For maximum inference performance on NVIDIA GPUs, convert your ONNX model to a TensorRT engine. TensorRT applies layer fusion, kernel auto-tuning, and precision calibration to produce highly optimised inference plans.

Prerequisites¶

pip install tensorrt pycuda numpy

TensorRT requires an NVIDIA GPU and CUDA toolkit installed on the system.

Convert ONNX to TensorRT¶

import tensorrt as trt

logger = trt.Logger(trt.Logger.WARNING)
builder = trt.Builder(logger)
network = builder.create_network(1 << int(trt.NetworkDefinitionCreationFlag.EXPLICIT_BATCH))
parser = trt.OnnxParser(network, logger)

# Parse the ONNX model
with open("model.onnx", "rb") as f:
    if not parser.parse(f.read()):
        for i in range(parser.num_errors):
            print(parser.get_error(i))
        raise RuntimeError("ONNX parsing failed")

# Build the engine
config = builder.create_builder_config()
config.set_memory_pool_limit(trt.MemoryPoolType.WORKSPACE, 1 << 30)  # 1 GB

# Optional: enable FP16 for ~2x speedup
# config.set_flag(trt.BuilderFlag.FP16)

engine_bytes = builder.build_serialized_network(network, config)

# Save the engine
with open("model.engine", "wb") as f:
    f.write(engine_bytes)

Run Inference with TensorRT¶

import tensorrt as trt
import pycuda.driver as cuda
import pycuda.autoinit
import numpy as np

# Load engine
logger = trt.Logger(trt.Logger.WARNING)
runtime = trt.Runtime(logger)
with open("model.engine", "rb") as f:
    engine = runtime.deserialize_cuda_engine(f.read())

context = engine.create_execution_context()

# Allocate buffers
input_shape = engine.get_tensor_shape(engine.get_tensor_name(0))
output_shape = engine.get_tensor_shape(engine.get_tensor_name(1))

h_input = np.random.randn(*input_shape).astype(np.float32)
h_output = np.empty(output_shape, dtype=np.float32)

d_input = cuda.mem_alloc(h_input.nbytes)
d_output = cuda.mem_alloc(h_output.nbytes)

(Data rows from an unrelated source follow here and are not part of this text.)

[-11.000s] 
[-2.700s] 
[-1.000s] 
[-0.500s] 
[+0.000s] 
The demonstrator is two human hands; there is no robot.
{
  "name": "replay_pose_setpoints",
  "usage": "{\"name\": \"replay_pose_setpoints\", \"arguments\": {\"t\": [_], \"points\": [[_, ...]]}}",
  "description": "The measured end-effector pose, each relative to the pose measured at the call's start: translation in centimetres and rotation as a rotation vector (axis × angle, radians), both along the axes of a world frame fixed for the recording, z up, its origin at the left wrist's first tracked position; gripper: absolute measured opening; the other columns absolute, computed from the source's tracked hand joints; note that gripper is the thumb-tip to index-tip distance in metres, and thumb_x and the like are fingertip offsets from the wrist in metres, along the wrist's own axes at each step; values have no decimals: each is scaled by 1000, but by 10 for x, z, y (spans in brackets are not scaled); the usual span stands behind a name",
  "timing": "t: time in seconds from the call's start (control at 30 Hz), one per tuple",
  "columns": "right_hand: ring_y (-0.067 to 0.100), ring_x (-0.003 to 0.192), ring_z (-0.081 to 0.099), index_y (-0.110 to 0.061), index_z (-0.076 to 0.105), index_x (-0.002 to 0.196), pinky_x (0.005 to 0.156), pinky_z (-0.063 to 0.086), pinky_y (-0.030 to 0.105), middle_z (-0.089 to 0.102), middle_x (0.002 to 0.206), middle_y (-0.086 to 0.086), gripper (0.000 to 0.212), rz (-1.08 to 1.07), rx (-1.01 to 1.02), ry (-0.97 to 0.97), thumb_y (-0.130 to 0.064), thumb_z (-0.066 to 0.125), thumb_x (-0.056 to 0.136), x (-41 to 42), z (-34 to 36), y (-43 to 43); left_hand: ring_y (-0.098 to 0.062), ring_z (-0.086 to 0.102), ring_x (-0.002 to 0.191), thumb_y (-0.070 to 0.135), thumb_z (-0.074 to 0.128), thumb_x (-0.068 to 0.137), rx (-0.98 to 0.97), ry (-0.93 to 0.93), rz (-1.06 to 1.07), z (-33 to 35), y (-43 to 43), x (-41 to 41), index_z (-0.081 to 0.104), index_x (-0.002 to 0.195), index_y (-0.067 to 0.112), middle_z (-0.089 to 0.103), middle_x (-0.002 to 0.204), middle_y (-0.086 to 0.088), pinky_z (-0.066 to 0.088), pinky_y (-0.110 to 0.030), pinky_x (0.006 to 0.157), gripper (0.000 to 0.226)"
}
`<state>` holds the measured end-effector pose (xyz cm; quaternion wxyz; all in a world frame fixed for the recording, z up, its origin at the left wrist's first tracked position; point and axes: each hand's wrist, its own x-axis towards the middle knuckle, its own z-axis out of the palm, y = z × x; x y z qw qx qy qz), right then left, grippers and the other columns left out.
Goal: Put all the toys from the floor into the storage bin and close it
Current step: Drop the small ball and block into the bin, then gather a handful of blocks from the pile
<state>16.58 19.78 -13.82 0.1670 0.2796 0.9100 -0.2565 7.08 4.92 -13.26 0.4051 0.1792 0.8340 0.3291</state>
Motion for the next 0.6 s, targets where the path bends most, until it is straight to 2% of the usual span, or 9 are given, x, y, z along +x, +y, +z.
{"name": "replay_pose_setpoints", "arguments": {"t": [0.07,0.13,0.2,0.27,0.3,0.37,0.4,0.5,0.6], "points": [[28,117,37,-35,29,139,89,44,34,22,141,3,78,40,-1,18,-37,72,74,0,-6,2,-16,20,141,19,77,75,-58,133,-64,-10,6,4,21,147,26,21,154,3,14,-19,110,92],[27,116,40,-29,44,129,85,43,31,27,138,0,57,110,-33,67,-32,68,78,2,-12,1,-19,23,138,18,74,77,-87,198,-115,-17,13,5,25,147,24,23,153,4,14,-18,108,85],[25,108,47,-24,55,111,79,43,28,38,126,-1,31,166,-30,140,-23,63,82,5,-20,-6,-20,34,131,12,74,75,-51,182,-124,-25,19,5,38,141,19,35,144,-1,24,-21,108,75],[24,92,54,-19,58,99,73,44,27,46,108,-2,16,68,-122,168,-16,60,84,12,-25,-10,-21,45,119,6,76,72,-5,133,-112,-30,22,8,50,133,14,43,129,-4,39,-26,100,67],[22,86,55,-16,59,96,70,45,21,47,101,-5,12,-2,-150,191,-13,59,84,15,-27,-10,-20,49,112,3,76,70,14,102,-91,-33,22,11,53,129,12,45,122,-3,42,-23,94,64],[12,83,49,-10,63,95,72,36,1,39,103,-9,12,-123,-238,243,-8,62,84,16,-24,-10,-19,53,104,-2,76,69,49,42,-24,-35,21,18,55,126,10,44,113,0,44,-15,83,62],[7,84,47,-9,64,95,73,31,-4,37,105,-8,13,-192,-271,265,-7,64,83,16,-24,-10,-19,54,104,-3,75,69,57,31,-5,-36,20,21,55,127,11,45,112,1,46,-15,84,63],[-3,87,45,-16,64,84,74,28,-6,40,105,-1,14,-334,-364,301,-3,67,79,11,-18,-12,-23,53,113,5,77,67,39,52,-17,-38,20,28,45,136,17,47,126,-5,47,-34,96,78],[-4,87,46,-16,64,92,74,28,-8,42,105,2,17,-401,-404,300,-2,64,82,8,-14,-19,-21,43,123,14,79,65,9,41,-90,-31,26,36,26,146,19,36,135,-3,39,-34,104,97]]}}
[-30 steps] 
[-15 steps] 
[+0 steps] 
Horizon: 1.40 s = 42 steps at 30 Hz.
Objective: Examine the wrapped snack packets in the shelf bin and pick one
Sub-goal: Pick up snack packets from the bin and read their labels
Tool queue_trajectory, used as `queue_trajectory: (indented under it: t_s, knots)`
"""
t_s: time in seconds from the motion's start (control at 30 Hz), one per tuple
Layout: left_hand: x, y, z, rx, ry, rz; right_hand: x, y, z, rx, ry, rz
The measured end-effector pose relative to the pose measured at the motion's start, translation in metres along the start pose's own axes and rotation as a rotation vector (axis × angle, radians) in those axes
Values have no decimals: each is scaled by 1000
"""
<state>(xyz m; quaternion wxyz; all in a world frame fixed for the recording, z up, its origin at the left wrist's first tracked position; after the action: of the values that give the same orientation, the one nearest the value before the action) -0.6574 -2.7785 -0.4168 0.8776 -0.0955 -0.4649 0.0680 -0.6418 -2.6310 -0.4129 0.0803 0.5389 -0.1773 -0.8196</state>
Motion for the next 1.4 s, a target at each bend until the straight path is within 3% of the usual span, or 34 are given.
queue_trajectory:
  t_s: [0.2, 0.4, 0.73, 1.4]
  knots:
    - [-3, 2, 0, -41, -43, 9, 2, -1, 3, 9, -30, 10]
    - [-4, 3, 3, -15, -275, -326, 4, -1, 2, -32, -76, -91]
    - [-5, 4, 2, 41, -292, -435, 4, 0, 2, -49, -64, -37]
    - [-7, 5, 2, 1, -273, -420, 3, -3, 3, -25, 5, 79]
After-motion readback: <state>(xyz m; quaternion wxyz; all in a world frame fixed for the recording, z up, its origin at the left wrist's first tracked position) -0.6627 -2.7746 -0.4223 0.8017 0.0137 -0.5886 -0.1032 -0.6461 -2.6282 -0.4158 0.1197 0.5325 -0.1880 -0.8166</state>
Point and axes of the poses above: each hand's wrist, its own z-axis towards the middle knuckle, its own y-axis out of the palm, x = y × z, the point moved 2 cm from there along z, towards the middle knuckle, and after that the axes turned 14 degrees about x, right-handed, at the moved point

# Transfer input to GPU, run, transfer output back
cuda.memcpy_htod(d_input, h_input)
context.set_tensor_address(engine.get_tensor_name(0), int(d_input))
context.set_tensor_address(engine.get_tensor_name(1), int(d_output))
context.execute_async_v3(stream_handle=cuda.Stream().handle)
cuda.memcpy_dtoh(h_output, d_output)

predicted_class = np.argmax(h_output, axis=1)[0]
print(f"Predicted class: {predicted_class}")

End-to-End: Checkpoint → ONNX → TensorRT¶

# Step 1: Export checkpoint to ONNX
python -m autotimm.export.export_onnx \
    --checkpoint best.ckpt \
    --output model.onnx \
    --task-class ImageClassifier

# Step 2: Convert ONNX to TensorRT (via trtexec CLI)
trtexec --onnx=model.onnx --saveEngine=model.engine --fp16

trtexec ships with the TensorRT installation and is the simplest way to convert without writing Python.

Performance Comparison¶

Runtime	Latency (ResNet-50, batch=1)	Notes
PyTorch (CPU)	~30 ms	Baseline
ONNX Runtime (CPU)	~15 ms	2x faster
ONNX Runtime (CUDA)	~5 ms	GPU acceleration
TensorRT (FP32)	~2 ms	Optimised GPU kernels
TensorRT (FP16)	~1 ms	Half precision

Approximate values on an NVIDIA A100. Actual results depend on hardware and model architecture.